DX人材は地方もモテモテ、岐阜・静岡の製造業で高いニーズ

――地方企業で特に求められる人材は。

「能力や経験といった意味では、最近はDX(デジタルトランスフォーメーション)人材が圧倒的に多いです。社内の業務効率化や消費者向けビジネスでのネット販売の拡大など、地方企業が『攻め』に転じるためにDXが不可欠になっています。生産管理を経験した工場長や営業経験者を求める声も目立ちます。成約案件ベースでは、30代が最も多く30%強、20~40代で全体の75%を超えています。シニア世代のセカンドキャリア探しというよりも『現役世代』がUターンを模索したり、仕事のやりがいを求めて転職したりするケースが多い印象です」

「プロ人材を受け入れる企業の業種は製造業が約6割を占め、受け入れ実績で上位の自治体は製造業が盛んな岐阜県と静岡県です。以下、宮城県、大阪府、滋賀県、広島県、富山県、長野県と続きます。高い実績をあげている地域は、拠点のマネージャーが地域の経済界とよく連携して人材のマッチングを進めているという特徴もあります」

――具体的にどのようなケースがありましたか?

「関東の電気製品の輸入販売会社に勤めていた40代男性は、北海道の電気機器企業へUターン転職しました。『いつか地元でものづくりに携わりたい』という思いを抱いていたそうです。会社側は技術者の高齢化が課題になっていたようで技術系部門の中核人材としての活躍を期待しての採用でした。また、東京のゲーム会社で働いていた30代の女性が家庭の都合で九州へ引っ越すことになり、福岡県のゲーム会社でチームリーダーとして採用されたという事例もありました。

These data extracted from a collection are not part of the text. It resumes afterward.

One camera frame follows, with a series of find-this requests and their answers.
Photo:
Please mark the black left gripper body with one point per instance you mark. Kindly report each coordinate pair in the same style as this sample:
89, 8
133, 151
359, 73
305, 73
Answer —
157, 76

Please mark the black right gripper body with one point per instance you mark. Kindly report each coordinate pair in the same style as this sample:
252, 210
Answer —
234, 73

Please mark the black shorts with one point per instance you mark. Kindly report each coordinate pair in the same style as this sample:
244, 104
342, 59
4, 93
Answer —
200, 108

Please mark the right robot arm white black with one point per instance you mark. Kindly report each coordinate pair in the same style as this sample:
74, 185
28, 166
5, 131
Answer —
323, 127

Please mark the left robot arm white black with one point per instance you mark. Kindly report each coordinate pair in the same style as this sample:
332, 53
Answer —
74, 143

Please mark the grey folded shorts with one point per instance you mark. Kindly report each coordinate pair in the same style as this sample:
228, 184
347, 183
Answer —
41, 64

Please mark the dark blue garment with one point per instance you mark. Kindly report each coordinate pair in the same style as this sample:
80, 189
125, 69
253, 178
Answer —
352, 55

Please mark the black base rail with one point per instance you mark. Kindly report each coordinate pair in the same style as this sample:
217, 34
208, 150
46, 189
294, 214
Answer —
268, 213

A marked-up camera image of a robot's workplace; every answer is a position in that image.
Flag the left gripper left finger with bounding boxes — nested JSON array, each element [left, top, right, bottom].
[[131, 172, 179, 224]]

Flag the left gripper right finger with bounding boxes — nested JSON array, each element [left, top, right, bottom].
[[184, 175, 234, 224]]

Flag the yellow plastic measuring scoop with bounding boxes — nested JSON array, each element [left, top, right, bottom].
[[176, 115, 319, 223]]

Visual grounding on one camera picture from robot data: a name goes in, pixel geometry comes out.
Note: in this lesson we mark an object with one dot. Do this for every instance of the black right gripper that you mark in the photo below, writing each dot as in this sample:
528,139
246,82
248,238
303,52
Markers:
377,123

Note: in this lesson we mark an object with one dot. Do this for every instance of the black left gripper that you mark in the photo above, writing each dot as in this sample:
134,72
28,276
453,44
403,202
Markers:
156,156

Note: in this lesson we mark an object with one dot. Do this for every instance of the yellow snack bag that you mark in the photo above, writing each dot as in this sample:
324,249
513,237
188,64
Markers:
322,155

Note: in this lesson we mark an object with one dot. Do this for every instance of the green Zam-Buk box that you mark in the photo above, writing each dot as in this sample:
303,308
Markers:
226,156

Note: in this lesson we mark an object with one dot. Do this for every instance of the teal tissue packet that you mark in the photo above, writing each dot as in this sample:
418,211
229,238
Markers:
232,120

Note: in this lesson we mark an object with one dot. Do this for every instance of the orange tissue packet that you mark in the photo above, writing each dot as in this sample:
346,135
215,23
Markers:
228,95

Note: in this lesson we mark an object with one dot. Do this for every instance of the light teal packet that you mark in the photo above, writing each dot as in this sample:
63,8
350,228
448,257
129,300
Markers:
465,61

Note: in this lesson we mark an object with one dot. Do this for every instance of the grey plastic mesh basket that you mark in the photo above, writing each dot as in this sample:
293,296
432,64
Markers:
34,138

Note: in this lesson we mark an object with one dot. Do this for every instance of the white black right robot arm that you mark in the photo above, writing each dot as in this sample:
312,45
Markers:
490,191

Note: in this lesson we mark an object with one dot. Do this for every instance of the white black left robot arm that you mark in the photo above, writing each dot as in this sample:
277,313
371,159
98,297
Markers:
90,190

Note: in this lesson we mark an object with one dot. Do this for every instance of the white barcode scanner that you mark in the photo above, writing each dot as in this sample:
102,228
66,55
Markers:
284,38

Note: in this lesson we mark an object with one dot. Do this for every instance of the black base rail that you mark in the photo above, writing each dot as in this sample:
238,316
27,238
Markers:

最近増えている副業では、東京のIT企業の子会社社長だった30代の男性が、兵庫県のかばんメーカーのECサイトの構築に携わったというケースがあり、週1回の打合せにリモートで参加し、わずか3カ月でサイトの構築にこぎつけたようです」

地方転職でも、半数以上は県外転居せず

―――ビジネスパーソンにとってのメリットは何でしょうか?

「本事業で対象としている仕事は、大企業の“歯車の一部”ではなく、企業の心臓部で働く経験ができるものばかりです。仕事のやりがいや新しいチャレンジを求めている方に適しているかと思います。人生100年時代になり、働き方やキャリアを見直す機運が高まっています。従来の“就社”ではなく自分自身でキャリアをデザインしたい人にとっては、地方の中小企業の仕事に携わって視野を広げることでキャリアの幅を広げられる利点があります」

「案件によっては、必ずしも転居しなくてもチャレンジできる点も魅力です。地方転職の大きなハードルとして家族の反対がありますが、これまでの成約事例のうち半数以上が県外への転居を伴っていません。都市部にいながら、自分のスキルを新たな分野で生かしたり、違う環境に身を置いて刺激を受けたりすることができます」

――最大の課題は何ですか?

「転職者のマインドの持ち方、具体的には“上から目線”問題です。経験やスキルを評価されて入社しても、大手企業、都市部の企業での経験を高飛車に振りかざして働くようでは、成果を上げることはできません。地方企業では、専門的な人材を中途で採用することはまだ一般的ではなく、企業側も『社風に合うか』などそれなりの不安がありつつも覚悟を決めて採用しているとも言えます。『郷に入っては郷に従え』の精神で自分から丁寧にコミュニケーションをとり、会社が抱える課題の解決に向かっていく姿勢を見せることが大切だと思います」

(日経転職版・編集部 木村茉莉子)

笹尾 一洋

内閣官房 まち・ひと・しごと創生本部事務局 企画官兼内閣府本府 地方創生推進室企画官 1999年慶大経卒 政府系金融機関にて、法人融資などを担当。官庁(経済産業省、金融庁)出向、経営企画・ALM業務を経験。金融庁では、中小企業金融、REVIC 監督、顧客本位の業務運営、有価証券運用等モニタリング、仮想通貨交換業者監督等に従事後、前任は監督局銀行第二課に在籍。2019年7月より現職。